Assuming the 90 days horizon Ppm Core is expected to generate 3.7 times less return on investment than Invesco Discovery. But when comparing it to its historical volatility, Ppm Core Plus is 3.4 times less risky than Invesco Discovery. It trades about 0.04 of its potential returns per unit of risk. Invesco Discovery is currently generating about 0.05 of returns per unit of risk over similar time horizon. If you would invest  7,328  in Invesco Discovery on December 4, 2024 and sell it today you would earn a total of  2,068  from holding Invesco Discovery or generate 28.22% return on investment over 90 days.
Time Period3 Months [change]
DirectionMoves Together 
StrengthVery Weak
Accuracy95.34%
ValuesDaily Returns

Ppm Core Plus  vs.  Invesco Discovery

 Performance 
       Timeline  
Ppm Core Plus 

Risk-Adjusted Performance

Weak

 
Weak
 
Strong
Over the last 90 days Ppm Core Plus has generated negative risk-adjusted returns adding no value to fund investors. In spite of fairly strong forward indicators, Ppm Core is not utilizing all of its potentials. The current stock price disturbance, may contribute to short-term losses for the investors.
Invesco Discovery 

Risk-Adjusted Performance

Very Weak

 
Weak
 
Strong
Over the last 90 days Invesco Discovery has generated negative risk-adjusted returns adding no value to fund investors. In spite of weak performance in the last few months, the Fund's technical and fundamental indicators remain fairly strong which may send shares a bit higher in April 2025. The current disturbance may also be a sign of long term up-swing for the fund investors.
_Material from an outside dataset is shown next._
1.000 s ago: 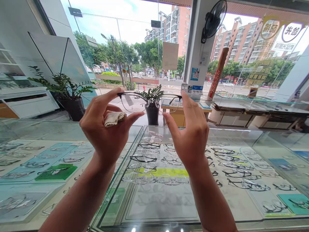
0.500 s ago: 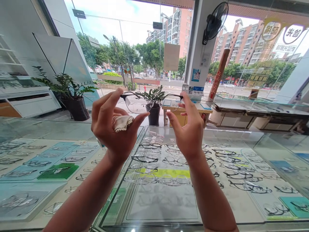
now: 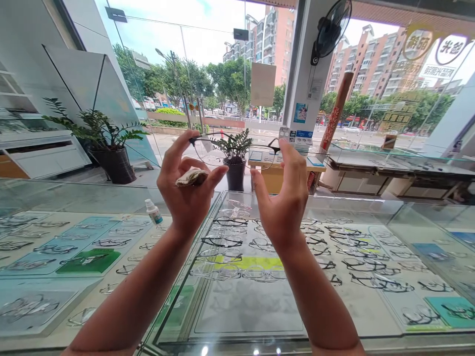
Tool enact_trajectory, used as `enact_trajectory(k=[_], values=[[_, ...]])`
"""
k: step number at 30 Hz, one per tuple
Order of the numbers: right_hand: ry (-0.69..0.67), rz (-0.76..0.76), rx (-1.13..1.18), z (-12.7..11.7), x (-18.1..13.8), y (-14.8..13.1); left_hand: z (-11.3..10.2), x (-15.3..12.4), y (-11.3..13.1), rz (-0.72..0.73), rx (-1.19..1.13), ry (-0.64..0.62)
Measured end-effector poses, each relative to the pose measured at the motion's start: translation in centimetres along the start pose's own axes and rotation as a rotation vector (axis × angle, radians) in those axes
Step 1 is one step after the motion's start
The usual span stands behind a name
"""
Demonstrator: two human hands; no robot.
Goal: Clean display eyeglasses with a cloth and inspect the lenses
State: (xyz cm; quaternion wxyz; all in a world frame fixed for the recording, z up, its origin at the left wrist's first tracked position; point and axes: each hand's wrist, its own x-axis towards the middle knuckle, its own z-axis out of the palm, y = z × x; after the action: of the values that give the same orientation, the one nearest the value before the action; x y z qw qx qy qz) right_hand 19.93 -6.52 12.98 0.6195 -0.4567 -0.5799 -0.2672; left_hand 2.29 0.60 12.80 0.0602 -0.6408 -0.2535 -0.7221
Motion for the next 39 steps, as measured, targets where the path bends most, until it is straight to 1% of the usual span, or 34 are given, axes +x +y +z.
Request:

Ppm Core and Invesco Discovery Volatility Contrast

   Predicted Return Density   
       Returns  

Pair Trading with Ppm Core and Invesco Discovery

The main advantage of trading using opposite Ppm Core and Invesco Discovery positions is that it hedges away some unsystematic risk. Because of two separate transactions, even if Ppm Core position performs unexpectedly, Invesco Discovery can make up some of the losses. Pair trading also minimizes risk from directional movements in the market. For example, if an entire industry or sector drops because of unexpected headlines, the short position in Invesco Discovery will offset losses from the drop in Invesco Discovery's long position.
The idea behind Ppm Core Plus and Invesco Discovery pairs trading is to make the combined position market-neutral, meaning the overall market's direction will not affect its win or loss (or potential downside or upside). This can be achieved by designing a pairs trade with two highly correlated stocks or equities that operate in a similar space or sector, making it possible to obtain profits through simple and relatively low-risk investment.
Check out your portfolio center.
Note that this page's information should be used as a complementary analysis to find the right mix of equity instruments to add to your existing portfolios or create a brand new portfolio. You can also try the Price Transformation module to use Price Transformation models to analyze the depth of different equity instruments across global markets.